:: Task brief ::
Reproduce the listing in its entirety. Do not reproduce the pictures.

• • • • • • •

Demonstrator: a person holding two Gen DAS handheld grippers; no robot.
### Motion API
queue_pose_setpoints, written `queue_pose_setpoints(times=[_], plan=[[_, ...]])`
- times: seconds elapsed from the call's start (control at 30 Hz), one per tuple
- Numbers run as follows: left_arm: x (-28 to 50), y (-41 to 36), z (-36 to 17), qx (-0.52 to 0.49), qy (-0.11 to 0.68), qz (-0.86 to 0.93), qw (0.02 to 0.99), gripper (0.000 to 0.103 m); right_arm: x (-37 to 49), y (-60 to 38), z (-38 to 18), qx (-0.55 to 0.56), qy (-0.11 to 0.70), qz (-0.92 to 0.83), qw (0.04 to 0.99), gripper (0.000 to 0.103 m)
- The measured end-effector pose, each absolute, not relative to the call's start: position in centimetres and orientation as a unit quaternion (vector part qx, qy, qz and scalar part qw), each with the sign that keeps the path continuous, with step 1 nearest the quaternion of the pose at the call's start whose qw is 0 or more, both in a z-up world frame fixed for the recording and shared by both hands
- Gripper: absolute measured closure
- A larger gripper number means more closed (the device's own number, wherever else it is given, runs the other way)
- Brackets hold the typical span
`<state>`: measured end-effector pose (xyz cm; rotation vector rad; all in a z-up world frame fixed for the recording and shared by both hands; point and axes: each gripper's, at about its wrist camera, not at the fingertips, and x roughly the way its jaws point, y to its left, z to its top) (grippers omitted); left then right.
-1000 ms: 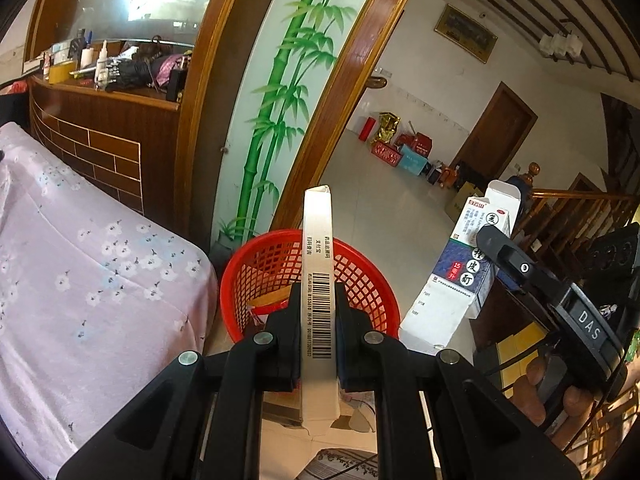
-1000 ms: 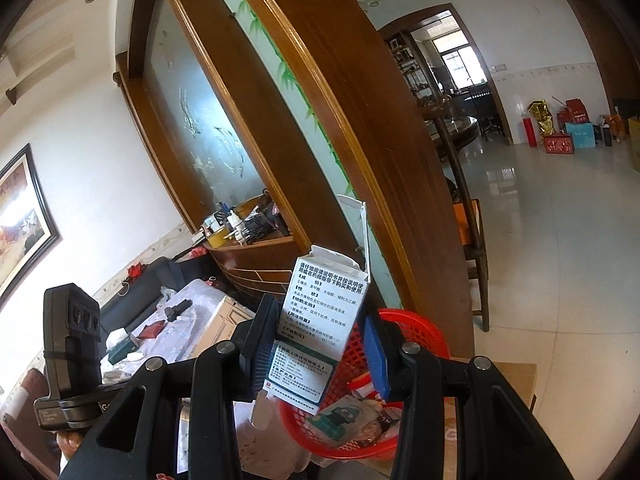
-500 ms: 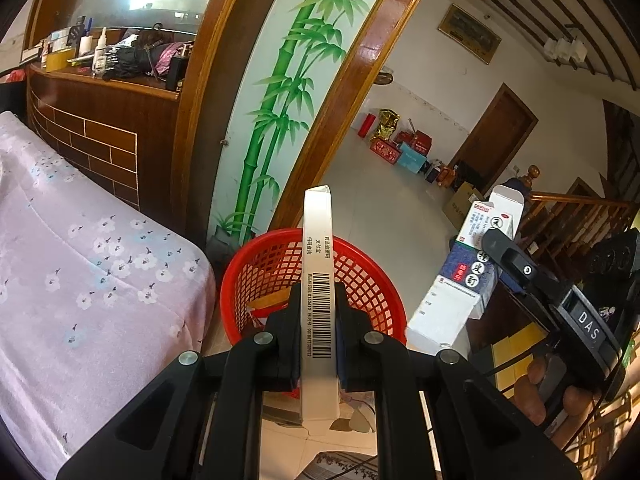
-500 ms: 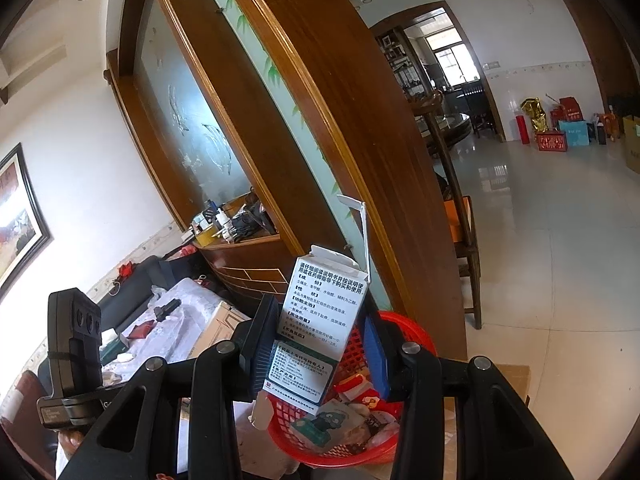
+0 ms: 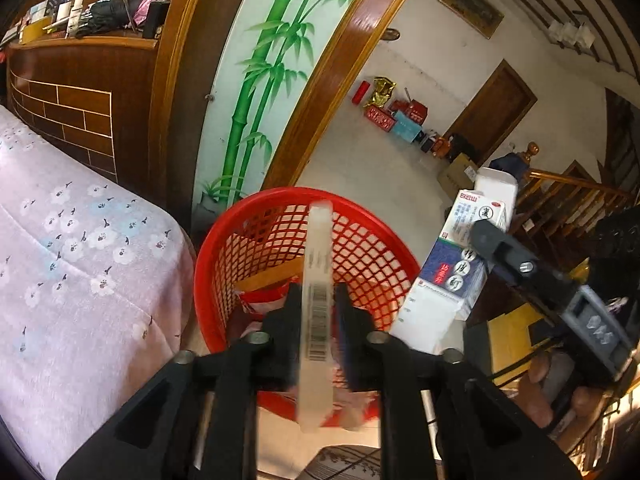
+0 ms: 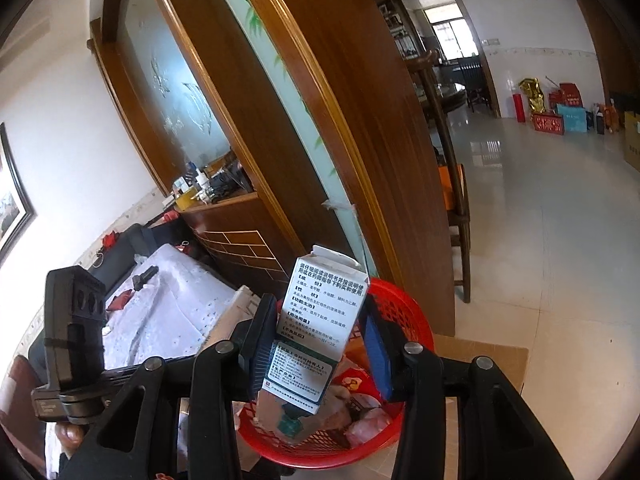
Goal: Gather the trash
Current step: 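Open the left tool over the basket while the right releases the medicine box, then move both open tools back over the table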
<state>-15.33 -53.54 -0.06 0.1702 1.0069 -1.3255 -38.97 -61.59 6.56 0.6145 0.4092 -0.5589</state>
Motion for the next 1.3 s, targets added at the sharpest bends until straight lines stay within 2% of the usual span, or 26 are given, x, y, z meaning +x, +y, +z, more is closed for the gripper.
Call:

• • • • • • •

:: Written answer ::
Demonstrator: a person holding two Gen DAS handheld grippers; no robot.
### Motion API
queue_pose_setpoints, written `queue_pose_setpoints(times=[_], plan=[[_, ...]])`
- times: seconds elapsed from the call's start (control at 30 Hz), one per tuple
- Numbers run as follows: left_arm: x (-28 to 50), y (-41 to 36), z (-36 to 17), qx (-0.52 to 0.49), qy (-0.11 to 0.68), qz (-0.86 to 0.93), qw (0.02 to 0.99), gripper (0.000 to 0.103 m); right_arm: x (-37 to 49), y (-60 to 38), z (-38 to 18), qx (-0.55 to 0.56), qy (-0.11 to 0.70), qz (-0.92 to 0.83), qw (0.04 to 0.99), gripper (0.000 to 0.103 m)
- The measured end-effector pose, each absolute, not relative to the call's start: position in centimetres and orientation as a unit quaternion (vector part qx, qy, qz and scalar part qw), each with the sign that keeps the path continuous, with step 1 nearest the quaternion of the pose at the call's start whose qw is 0 or more, both in a z-up world frame fixed for the recording and shared by both hands
- Gripper: absolute measured closure
- A larger gripper number means more closed (the device's own number, wherever else it is given, runs the other way)
- Brackets hold the typical span
`<state>`: measured end-effector pose (xyz cm; rotation vector rad; all in a z-up world frame fixed for the recording and shared by both hands; point and axes: each gripper's, at about its wrist camera, not at the fingertips, and x roughly the way its jaws point, y to its left, z to its top) (grippers omitted); left then right.
-1000 ms: 
-1000 ms: 
-500 ms: 
-500 ms: 
+0 ms: 
+0 ms: 
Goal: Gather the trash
Current step: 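Open the left tool over the basket while the right releases the medicine box, then move both open tools back over the table
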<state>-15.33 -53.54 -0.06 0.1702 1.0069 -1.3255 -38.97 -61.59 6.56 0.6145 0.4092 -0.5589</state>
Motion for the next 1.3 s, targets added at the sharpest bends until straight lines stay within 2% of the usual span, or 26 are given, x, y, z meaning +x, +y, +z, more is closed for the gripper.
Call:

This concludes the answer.